Enfin, cette enquête sur le rapport au politique des jeunes femmes tunisiennes en condition de vulnérabilité propose  des pistes  d’actions aux divers acteurs concernés par le développement local. On peut citer entre autres la création d’espaces favorisant la sociabilité des femmes déscolarisées afin qu’elles acquièrent les principes de la vie politique, la vulgarisation de la culture démocratique et citoyenne, l’appropriation du discours politique par les femmes à travers l’animation de radio locale, mais aussi la création de garderies gratuites afin que les femmes puissent échapper aux charges familiales et professionnelles et trouvent le temps de prendre part à la vie publique.

Selon cette enquête, ces mesures sont d’autant plus nécessaires qu’il s’agit d’instaurer un terrain de confiance et de transparence entre l’administration locale ou régionale et le citoyen afin que ce dernier puisse donner son avis sur ce qui relève des décisions locales et régionales. L’enquête va ainsi jusqu’à proposer d’organiser des caravanes itinérantes de sensibilisation et de vulgarisation de l’information politique dans le but de diffuser la culture participative auprès de ces populations-cibles.

Pas d’action efficace sans fondements scientifiques

Soulignant la pertinence de cette enquête qualitative, Pilar Alvarez-Laso, Sous-directrice générale de l'UNESCO pour les sciences sociales et humaines, a insisté sur le fait que « s’il ne peut y avoir d’action politique sans évaluation des besoins réels de terrain, il ne saurait y avoir non plus d’action sans connaissance scientifiquement fondée ».

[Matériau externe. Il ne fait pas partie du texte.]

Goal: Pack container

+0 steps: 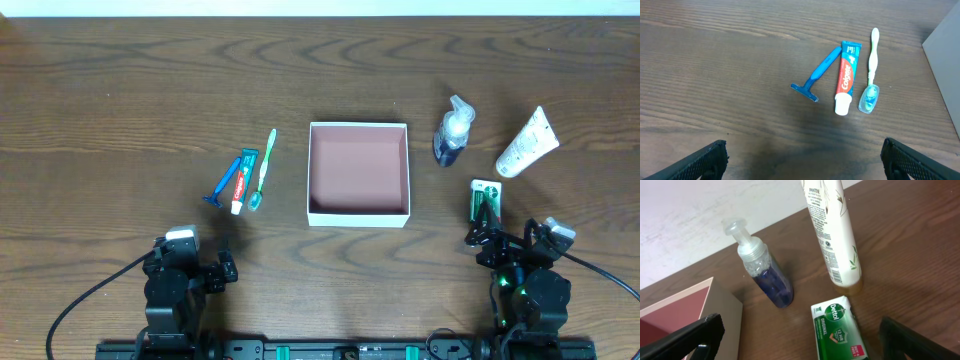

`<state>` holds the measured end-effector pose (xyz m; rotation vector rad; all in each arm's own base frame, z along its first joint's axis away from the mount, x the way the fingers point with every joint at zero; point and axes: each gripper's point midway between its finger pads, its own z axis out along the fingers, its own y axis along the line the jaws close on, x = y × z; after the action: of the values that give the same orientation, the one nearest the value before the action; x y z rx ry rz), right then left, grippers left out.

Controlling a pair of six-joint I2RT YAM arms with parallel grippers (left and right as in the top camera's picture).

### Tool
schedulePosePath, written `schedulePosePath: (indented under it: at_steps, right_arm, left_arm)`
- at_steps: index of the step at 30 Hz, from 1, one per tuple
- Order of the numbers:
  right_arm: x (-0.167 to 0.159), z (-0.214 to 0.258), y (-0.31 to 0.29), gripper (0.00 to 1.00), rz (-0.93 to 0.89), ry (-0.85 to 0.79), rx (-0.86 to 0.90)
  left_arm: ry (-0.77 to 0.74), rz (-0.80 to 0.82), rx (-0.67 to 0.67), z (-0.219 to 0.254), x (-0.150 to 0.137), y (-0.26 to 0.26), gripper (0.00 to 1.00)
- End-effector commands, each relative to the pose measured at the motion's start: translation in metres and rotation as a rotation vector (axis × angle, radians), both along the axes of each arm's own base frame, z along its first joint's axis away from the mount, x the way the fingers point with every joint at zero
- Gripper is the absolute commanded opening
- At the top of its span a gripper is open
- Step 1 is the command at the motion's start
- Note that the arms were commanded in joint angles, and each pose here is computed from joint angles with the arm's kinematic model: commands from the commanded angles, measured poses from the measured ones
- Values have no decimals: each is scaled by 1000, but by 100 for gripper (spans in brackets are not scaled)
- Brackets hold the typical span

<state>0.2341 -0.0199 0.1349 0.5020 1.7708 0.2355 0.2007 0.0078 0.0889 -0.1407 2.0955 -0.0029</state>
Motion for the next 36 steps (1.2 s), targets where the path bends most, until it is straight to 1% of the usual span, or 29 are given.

Réitérant l’engagement de l’UNESCO à agir aux côtés des autorités nationales et des acteurs de la société civile, elle a posé les grandes questions qui doivent guider les actions communes : « Comment pouvons-nous agir pour éveiller la conscience du commun et de l’agir politique parmi les jeunes ? Quelles mesures peuvent être prises pour établir une relation de confiance et de transparence entre le citoyen et les institutions locales ? Quelles structures mettre en place pour impliquer les jeunes, et notamment les jeunes femmes, dans la discussion et la consultation sur des questions civiques touchant à la vie commune ? Comment ainsi, dépasser l’approche d’assistanat, pour aller vers une approche citoyenne active et inclusive ? ».

De nombreux responsables politiques tunisiens, dont des membres de l'Assemblée nationale constituante (ANC), ainsi que des acteurs de la société civile, des chercheurs et des représentants des organisations internationales concernés par la participation politique des femmes en Tunisie ont participé à cet atelier de restitution, durant lequel un documentaire - « Souti Bah » (Extinction de voix(e)), tourné avec un groupe de jeunes femmes ayant participé à l'enquête - a par ailleurs été projeté.

Les jeunes femmes âgées de 19 à 24 ans ne représentaient que 10% des votants aux élections organisées, le 23 octobre 2011, pour élire une assemblée constituante chargée de rédiger une nouvelle Constitution pour le pays.